Che però non arriva. Si aspettava di incontrare la durezza della pietra, di sentire il dolore esplodergli addosso, e invece il suo corpo viene avvolto dalla sensazione morbida e un po' viscosa della gelatina, l'aria che non gli arriva ai polmoni per qualche istante, per poi essere scaraventato su un pavimento di dura pietra. Si ritrova carponi e ansimante, cercando di recuperare il fiato perduto, e quando alza gli occhi sente chiaramente il sangue ghiacciarglisi nelle vene: una serie di ripugnanti demoni lo sta guardando con un inquietante brillio negli occhi (o fori di altra natura... Dipper preferisce non indagare) come se lui fosse un nuovo giocattolo appena immesso sul mercato e loro un gruppo di bambini pronti a litigarselo con le unghie e con i denti.
« Che nessuno lo tocchi. Pine tree è mio ospite. » li istruisce Bill, la voce metallica e sterile chiaramente colorata dal divertito sadismo, « Vieni, parliamo del nostro contratto... » aggiunge poi, muovendosi a mezz'aria dietro di lui e punzecchiandolo con il proprio bastone da passeggio per farlo camminare in avanti.
Dipper sente il peso della propria scelta gravargli sulle spalle, comprimendo la sua cassa toracica e togliendogli il respiro, come quando stavano volando o quando ha attraversato le pareti della piramide. Ora, anche se volesse, gli sarebbe impossibile tornare indietro.

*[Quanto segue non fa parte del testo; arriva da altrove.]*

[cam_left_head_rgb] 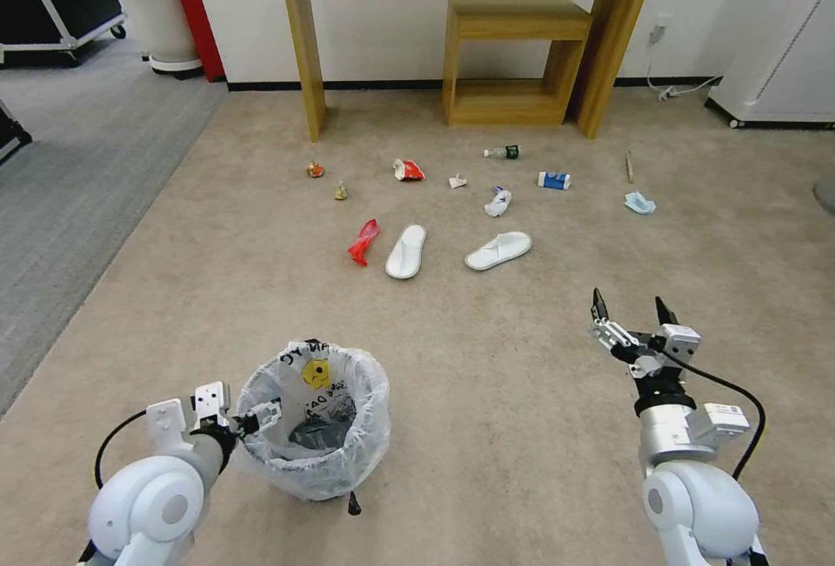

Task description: Pick up the trash bin and place the garbage on the floor into it.

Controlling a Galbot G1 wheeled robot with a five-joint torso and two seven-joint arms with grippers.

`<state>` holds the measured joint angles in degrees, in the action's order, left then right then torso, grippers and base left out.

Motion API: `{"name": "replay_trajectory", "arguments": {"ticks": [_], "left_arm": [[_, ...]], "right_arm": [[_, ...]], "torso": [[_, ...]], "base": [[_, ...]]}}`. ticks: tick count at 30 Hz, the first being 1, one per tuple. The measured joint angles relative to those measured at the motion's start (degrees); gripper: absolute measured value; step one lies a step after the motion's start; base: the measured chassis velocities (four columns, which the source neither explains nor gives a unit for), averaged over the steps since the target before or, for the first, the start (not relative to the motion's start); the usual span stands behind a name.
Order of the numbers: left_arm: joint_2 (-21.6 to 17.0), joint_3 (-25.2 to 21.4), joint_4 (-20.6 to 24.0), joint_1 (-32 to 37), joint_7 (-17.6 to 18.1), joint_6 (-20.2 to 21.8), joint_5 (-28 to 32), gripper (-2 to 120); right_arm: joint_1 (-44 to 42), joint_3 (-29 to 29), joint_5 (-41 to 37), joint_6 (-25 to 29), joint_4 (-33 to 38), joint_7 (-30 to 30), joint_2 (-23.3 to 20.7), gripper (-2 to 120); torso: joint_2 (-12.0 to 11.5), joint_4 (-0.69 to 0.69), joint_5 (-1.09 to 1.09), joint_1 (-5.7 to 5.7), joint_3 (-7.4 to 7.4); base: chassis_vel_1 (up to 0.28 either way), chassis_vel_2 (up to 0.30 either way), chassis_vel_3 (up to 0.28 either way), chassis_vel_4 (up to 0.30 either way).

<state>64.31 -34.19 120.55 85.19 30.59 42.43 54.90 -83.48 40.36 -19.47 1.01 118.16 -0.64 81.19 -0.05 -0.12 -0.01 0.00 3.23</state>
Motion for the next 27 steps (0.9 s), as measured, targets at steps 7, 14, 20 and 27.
{"name": "replay_trajectory", "arguments": {"ticks": [7,14,20,27], "left_arm": [[-0.1,0.5,-1.2,-0.5,-0.2,-0.2,0.2,99],[-0.1,0.9,-2.2,-0.6,-0.2,-0.2,0.0,97],[0.1,1.2,-2.8,-1.0,-0.3,-0.3,-0.3,82],[0.1,1.6,-3.7,-1.2,-0.9,-0.6,-0.8,45]], "right_arm": [[0.0,0.0,0.1,0.1,-0.2,0.0,0.1,100],[0.2,-0.2,0.3,0.2,-0.5,0.1,0.4,100],[0.0,-0.2,0.6,0.6,-0.7,0.1,0.4,100],[0.0,-0.3,1.1,1.4,-1.2,-0.1,0.4,100]], "torso": [[0.0,0.00,0.01,0.00,0.00],[0.0,0.00,0.01,0.00,0.00],[0.0,0.00,0.02,0.00,0.00],[0.0,0.01,0.04,0.00,-0.01]], "base": [[0.000,0.000,0.000,0.000],[0.000,0.000,0.000,0.000],[0.000,0.000,0.000,0.000],[0.000,0.000,0.000,0.000]]}}
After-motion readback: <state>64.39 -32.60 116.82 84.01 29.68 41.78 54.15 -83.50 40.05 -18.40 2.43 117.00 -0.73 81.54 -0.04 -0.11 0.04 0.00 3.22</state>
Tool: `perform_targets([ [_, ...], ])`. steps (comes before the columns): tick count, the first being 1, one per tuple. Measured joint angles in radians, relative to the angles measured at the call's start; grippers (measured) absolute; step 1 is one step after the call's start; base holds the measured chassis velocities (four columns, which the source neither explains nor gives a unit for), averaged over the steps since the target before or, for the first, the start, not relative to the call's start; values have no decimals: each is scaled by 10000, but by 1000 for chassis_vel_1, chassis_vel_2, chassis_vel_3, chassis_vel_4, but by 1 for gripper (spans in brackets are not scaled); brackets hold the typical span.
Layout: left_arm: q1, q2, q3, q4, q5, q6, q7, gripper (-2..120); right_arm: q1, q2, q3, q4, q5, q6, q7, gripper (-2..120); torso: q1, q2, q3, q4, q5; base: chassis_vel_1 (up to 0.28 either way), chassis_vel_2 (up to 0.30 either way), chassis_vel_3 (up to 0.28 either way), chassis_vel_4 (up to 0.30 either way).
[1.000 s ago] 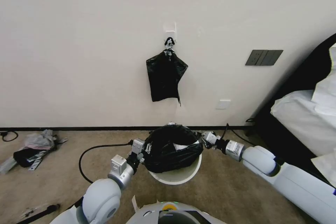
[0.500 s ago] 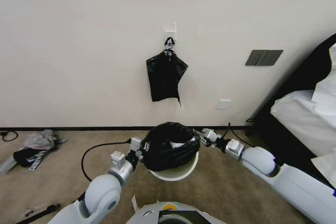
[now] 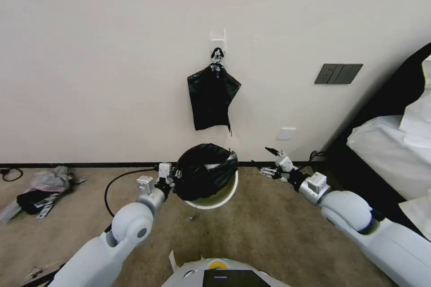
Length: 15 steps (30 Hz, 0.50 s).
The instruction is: Place a trash bag onto the trash bin.
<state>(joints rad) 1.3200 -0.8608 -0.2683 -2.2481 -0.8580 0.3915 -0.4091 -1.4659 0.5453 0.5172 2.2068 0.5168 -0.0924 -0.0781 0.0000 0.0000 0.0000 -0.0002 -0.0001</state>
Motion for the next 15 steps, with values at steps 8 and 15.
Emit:
perform_targets([
  [8,-35,86,269,-62,751,61,232,1,-524,121,-365,1744,714,-486,-440,100,0,0,-1,1,-1,0,0,0,0],
  [15,620,423,523,-525,2238,55,944,1,440,-189,-1296,2193,2225,-1661,-1157,100,0,0,-1,4,-1,0,0,0,0],
])
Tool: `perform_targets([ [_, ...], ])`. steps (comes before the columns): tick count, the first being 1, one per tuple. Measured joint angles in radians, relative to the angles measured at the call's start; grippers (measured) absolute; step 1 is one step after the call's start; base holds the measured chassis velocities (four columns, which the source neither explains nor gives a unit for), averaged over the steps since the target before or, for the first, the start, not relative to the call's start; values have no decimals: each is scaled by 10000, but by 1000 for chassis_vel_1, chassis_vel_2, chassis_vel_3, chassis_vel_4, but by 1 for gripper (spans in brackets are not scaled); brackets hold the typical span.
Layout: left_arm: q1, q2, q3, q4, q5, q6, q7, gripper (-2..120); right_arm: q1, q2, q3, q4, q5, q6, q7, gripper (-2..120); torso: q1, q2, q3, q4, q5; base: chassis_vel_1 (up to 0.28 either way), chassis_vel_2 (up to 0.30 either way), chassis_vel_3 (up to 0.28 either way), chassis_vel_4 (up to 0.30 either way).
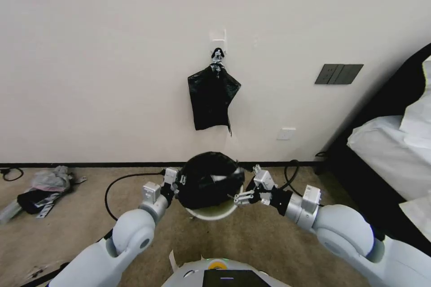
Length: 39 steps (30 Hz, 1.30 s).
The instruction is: Place a trash bag onto the trash bin.
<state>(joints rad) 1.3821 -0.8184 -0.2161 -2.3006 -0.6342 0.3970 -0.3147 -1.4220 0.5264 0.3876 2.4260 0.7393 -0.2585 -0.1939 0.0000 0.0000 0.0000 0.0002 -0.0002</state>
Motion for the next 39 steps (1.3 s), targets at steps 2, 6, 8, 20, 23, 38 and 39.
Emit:
perform_targets([
  [2,66,26,15,-24,194,-11,81,1,93,-88,-99,-127,85,-81,-102,100,0,0,0,0,3,0,0,0,0],
  [6,212,38,46,-99,460,-22,195,1,243,-304,-350,-470,187,-207,-475,99,0,0,1,-2,2,0,0,0,0],
  [8,320,19,61,-137,572,-27,243,1,327,-382,-456,-603,260,-368,-618,96,0,0,0,-3,3,0,0,0,0],
  [20,610,-67,188,-351,973,-34,446,1,583,-827,-945,-1021,254,-876,-1090,71,0,0,0,-2,2,0,0,0,0],
  [23,663,-64,188,-409,948,-33,446,1,604,-901,-1011,-1036,149,-877,-1119,63,0,0,0,-2,2,0,0,0,0],
  [38,680,-24,79,-526,454,163,321,1,315,-1264,-910,-893,-80,-787,-1062,9,0,0,0,-2,1,0,0,0,0],
  [39,680,-21,73,-538,434,165,312,1,315,-1294,-893,-882,-80,-777,-1060,4,0,0,0,-2,2,0,0,0,0],
])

Inizia a incamminarsi, dopo aver preso un profondo respiro, verso il trono che si staglia al centro di una delle pareti ma è solo quando si avvicina abbastanza che riesce a notare di cosa sia effettivamente composto quel mobile. Impilati gli uni sugli altri, le espressioni immobilizzate in un lungo e muto grido di terrore e disperazione, gli abitanti di Gravity Falls compongono il seggio sul quale Bill si posa, nonostante Dipper sia intimamente convinto che non abbia alcun bisogno di riposare le gambe. L'orrore gli riempie il petto e lo stomaco, comprimendogli i polmoni e minacciando di trasformarsi in lacrime. Deglutisce, non può piangere.
La vista di tutti loro, i loro occhi sgranati e le bocce distorte in grida senza fine, sono la spinta che necessita per farsi coraggio. Lo sta facendo per loro, anche se ancora non lo sanno. Spera solo che si ricordino di lui...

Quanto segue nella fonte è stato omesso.